Activity: Only lines holding the word "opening" are wanted. Copy them from the listing below.

Material for the task:
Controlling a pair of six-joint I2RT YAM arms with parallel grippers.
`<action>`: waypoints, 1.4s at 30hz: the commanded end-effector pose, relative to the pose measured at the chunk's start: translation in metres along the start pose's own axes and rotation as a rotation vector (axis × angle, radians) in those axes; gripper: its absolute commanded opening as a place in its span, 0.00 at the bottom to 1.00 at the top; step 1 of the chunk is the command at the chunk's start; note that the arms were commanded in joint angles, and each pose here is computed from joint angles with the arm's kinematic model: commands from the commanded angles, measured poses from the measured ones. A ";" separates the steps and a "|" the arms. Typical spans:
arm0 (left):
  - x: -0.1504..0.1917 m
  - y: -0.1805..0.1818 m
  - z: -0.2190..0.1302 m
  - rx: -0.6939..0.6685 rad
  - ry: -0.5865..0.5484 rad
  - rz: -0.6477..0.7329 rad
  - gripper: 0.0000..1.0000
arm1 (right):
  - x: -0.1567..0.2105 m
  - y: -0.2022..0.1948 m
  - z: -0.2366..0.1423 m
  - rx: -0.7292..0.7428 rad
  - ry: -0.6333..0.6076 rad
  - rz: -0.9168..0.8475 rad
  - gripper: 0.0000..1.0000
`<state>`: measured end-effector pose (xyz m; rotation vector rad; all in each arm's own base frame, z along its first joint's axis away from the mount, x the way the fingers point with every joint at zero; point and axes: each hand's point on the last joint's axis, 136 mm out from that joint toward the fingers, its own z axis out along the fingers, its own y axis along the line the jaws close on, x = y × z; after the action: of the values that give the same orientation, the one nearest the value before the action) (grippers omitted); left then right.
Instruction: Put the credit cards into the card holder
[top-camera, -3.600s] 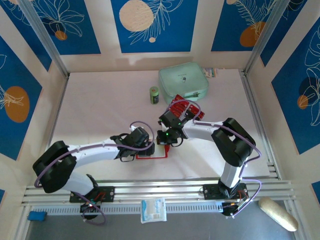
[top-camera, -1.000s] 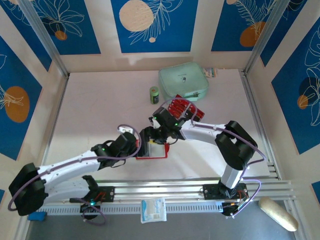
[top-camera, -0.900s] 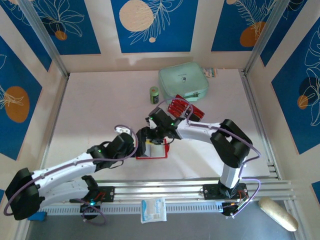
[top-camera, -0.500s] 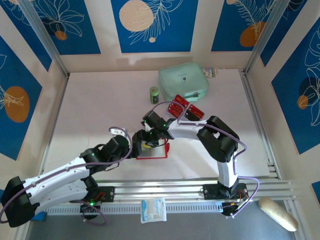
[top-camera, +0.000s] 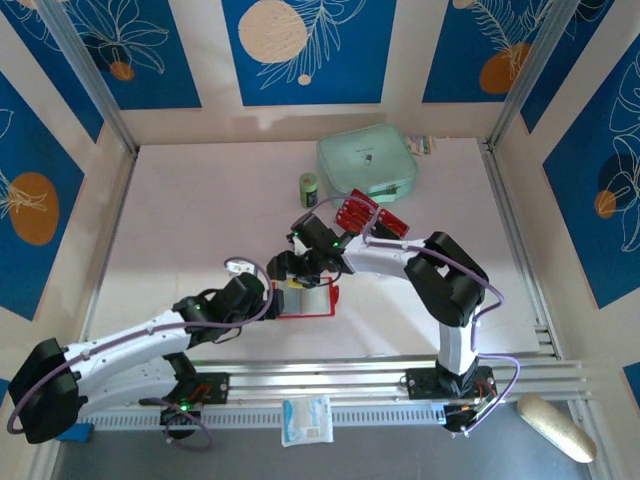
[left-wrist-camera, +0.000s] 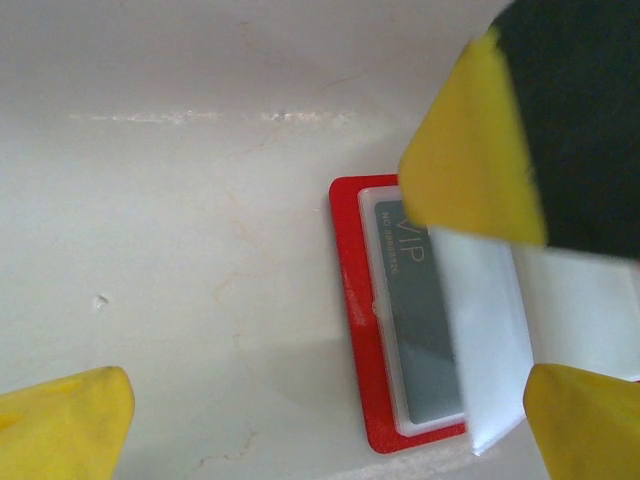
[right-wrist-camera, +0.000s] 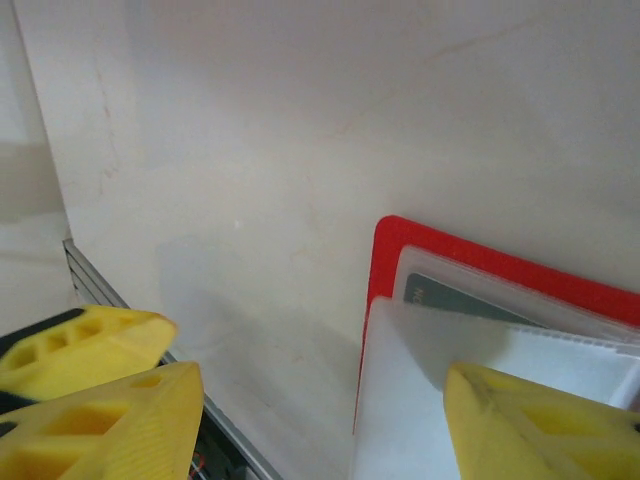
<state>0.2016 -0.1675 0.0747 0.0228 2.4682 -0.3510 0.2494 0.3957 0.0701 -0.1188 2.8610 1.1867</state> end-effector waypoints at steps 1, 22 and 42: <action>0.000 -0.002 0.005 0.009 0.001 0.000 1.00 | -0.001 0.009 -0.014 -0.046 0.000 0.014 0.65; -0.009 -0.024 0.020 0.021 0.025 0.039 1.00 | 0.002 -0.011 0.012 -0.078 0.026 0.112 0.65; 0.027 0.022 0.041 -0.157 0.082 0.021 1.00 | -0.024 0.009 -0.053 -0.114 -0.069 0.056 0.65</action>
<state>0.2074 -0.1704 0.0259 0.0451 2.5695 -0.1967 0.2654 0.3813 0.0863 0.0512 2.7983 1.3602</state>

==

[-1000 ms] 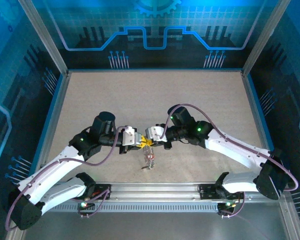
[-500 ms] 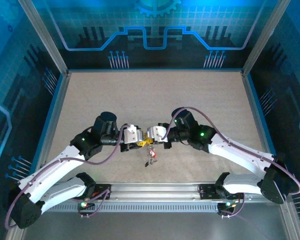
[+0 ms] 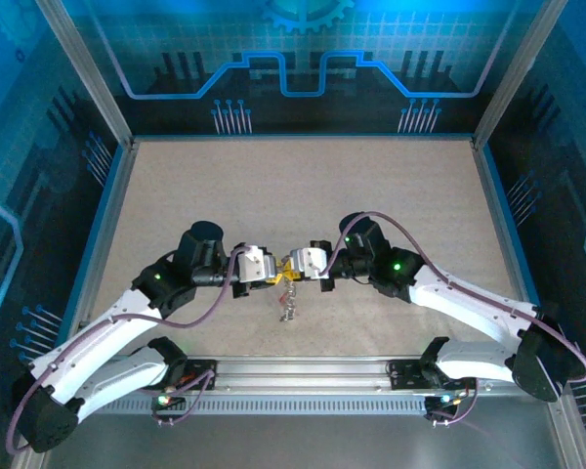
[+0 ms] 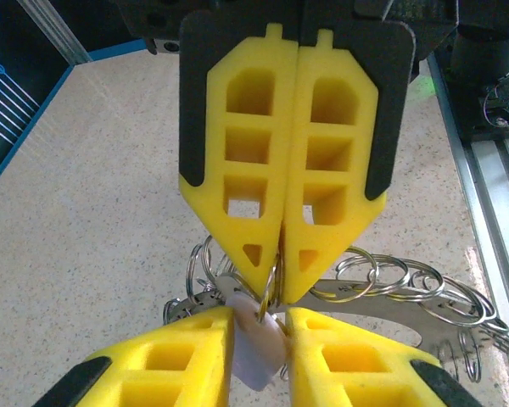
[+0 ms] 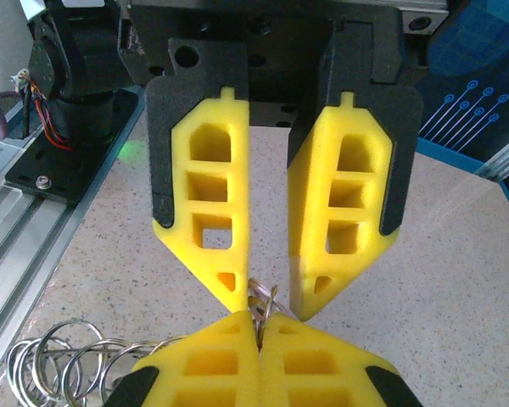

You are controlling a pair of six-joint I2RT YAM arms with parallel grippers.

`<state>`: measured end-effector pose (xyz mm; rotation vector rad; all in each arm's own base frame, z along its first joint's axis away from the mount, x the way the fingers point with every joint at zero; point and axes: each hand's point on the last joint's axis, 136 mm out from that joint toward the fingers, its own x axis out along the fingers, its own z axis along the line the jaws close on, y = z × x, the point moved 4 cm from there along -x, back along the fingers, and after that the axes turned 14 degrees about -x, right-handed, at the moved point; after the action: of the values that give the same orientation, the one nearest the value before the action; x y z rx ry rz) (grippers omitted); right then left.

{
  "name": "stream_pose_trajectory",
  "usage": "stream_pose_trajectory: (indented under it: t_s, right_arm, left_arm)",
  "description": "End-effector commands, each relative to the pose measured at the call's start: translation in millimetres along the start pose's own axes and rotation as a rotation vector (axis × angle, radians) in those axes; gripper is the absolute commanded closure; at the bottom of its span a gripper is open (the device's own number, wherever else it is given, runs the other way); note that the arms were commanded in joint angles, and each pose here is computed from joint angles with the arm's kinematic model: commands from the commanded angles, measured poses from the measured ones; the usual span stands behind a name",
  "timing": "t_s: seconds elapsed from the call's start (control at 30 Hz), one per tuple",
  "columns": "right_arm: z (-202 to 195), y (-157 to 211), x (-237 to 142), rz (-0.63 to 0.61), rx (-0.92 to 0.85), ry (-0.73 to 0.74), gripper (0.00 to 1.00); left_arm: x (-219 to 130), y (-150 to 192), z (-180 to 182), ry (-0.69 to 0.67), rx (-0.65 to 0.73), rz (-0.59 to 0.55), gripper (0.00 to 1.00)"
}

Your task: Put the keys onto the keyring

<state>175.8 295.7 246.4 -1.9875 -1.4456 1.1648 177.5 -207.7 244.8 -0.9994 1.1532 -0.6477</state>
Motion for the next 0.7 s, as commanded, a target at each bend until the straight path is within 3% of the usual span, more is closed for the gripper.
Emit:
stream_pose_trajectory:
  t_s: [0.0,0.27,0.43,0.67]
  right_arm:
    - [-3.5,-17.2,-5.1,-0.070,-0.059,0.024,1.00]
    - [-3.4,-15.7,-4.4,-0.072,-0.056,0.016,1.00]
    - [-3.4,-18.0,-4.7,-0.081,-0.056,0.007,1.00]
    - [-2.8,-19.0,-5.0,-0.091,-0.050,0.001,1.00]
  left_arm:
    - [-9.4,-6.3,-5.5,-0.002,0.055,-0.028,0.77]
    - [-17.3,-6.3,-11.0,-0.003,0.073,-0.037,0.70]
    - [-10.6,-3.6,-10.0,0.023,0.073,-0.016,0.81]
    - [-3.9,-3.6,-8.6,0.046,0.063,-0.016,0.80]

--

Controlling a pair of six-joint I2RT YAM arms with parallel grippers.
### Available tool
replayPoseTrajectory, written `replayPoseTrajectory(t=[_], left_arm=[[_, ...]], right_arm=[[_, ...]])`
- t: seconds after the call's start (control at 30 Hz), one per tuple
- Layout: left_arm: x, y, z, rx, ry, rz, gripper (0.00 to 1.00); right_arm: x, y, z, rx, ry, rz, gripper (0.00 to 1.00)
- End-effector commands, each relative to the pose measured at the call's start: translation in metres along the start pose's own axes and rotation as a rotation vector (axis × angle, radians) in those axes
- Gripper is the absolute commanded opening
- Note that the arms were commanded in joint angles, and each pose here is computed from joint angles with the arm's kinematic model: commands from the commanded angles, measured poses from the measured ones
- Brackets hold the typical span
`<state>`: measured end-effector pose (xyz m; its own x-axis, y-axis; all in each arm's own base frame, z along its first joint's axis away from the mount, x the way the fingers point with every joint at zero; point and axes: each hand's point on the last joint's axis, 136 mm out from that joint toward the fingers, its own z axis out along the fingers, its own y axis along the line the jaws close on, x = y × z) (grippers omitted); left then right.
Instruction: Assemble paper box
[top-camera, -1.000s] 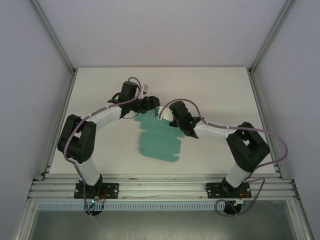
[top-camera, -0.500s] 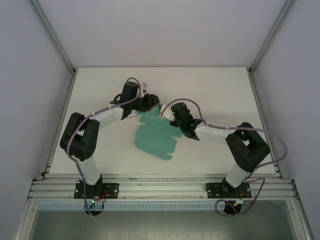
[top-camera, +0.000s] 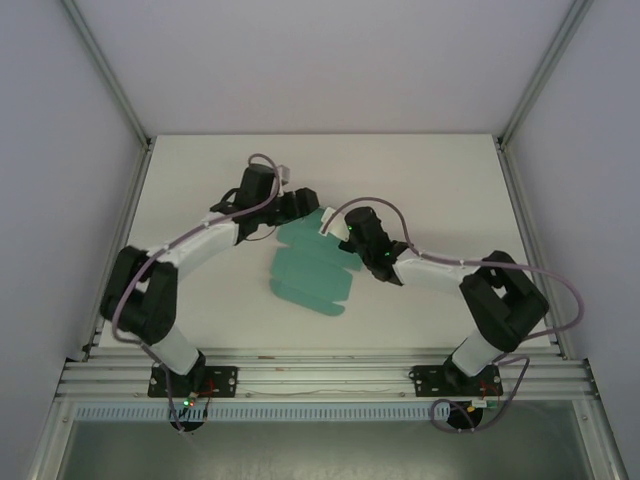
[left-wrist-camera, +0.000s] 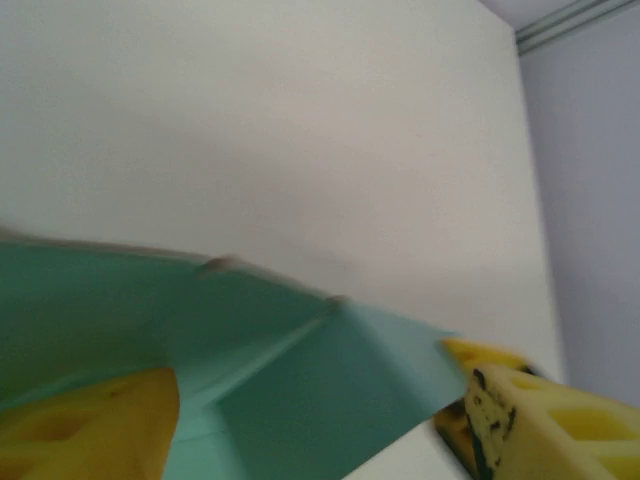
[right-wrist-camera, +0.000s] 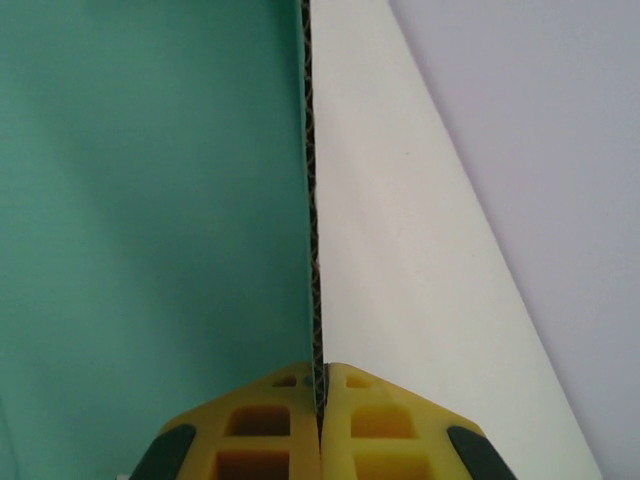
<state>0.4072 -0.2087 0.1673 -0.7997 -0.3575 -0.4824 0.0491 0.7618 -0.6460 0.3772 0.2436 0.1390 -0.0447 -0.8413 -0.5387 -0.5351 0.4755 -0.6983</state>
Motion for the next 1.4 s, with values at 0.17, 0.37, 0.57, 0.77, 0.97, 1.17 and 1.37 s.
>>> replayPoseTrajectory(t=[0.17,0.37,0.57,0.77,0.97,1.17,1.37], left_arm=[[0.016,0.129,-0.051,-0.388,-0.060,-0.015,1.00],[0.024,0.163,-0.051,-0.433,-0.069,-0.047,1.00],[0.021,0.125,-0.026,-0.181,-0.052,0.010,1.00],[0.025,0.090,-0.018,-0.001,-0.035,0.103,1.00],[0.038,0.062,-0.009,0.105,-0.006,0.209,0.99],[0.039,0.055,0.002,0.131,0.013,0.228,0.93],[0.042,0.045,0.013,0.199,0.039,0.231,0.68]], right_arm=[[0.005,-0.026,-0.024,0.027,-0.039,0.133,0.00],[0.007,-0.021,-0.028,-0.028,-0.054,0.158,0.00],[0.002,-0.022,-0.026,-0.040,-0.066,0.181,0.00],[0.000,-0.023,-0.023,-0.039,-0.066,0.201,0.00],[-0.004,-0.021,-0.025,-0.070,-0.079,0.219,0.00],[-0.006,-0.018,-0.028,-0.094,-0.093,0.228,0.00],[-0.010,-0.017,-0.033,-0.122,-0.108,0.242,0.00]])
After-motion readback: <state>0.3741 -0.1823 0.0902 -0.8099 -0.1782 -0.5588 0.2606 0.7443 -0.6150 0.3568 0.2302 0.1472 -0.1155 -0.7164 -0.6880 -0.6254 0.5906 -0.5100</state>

Task answer:
`<action>`: waypoints, 1.4s at 30hz: the commanded end-effector pose, relative to the pose measured at the chunk's start: translation in metres along the start pose's own axes and rotation as a rotation vector (axis × angle, radians) in those axes; gripper: its absolute commanded opening as a place in its span, 0.00 at the bottom to 1.00 at the top; step 1 of the chunk is the command at the chunk's start; note that the arms were commanded in joint angles, and each pose here is computed from joint angles with the arm's kinematic model: commands from the commanded angles, measured poses from the measured ones. A ";" separates the steps and a "|" the arms. Typical spans:
- Gripper is the absolute commanded opening

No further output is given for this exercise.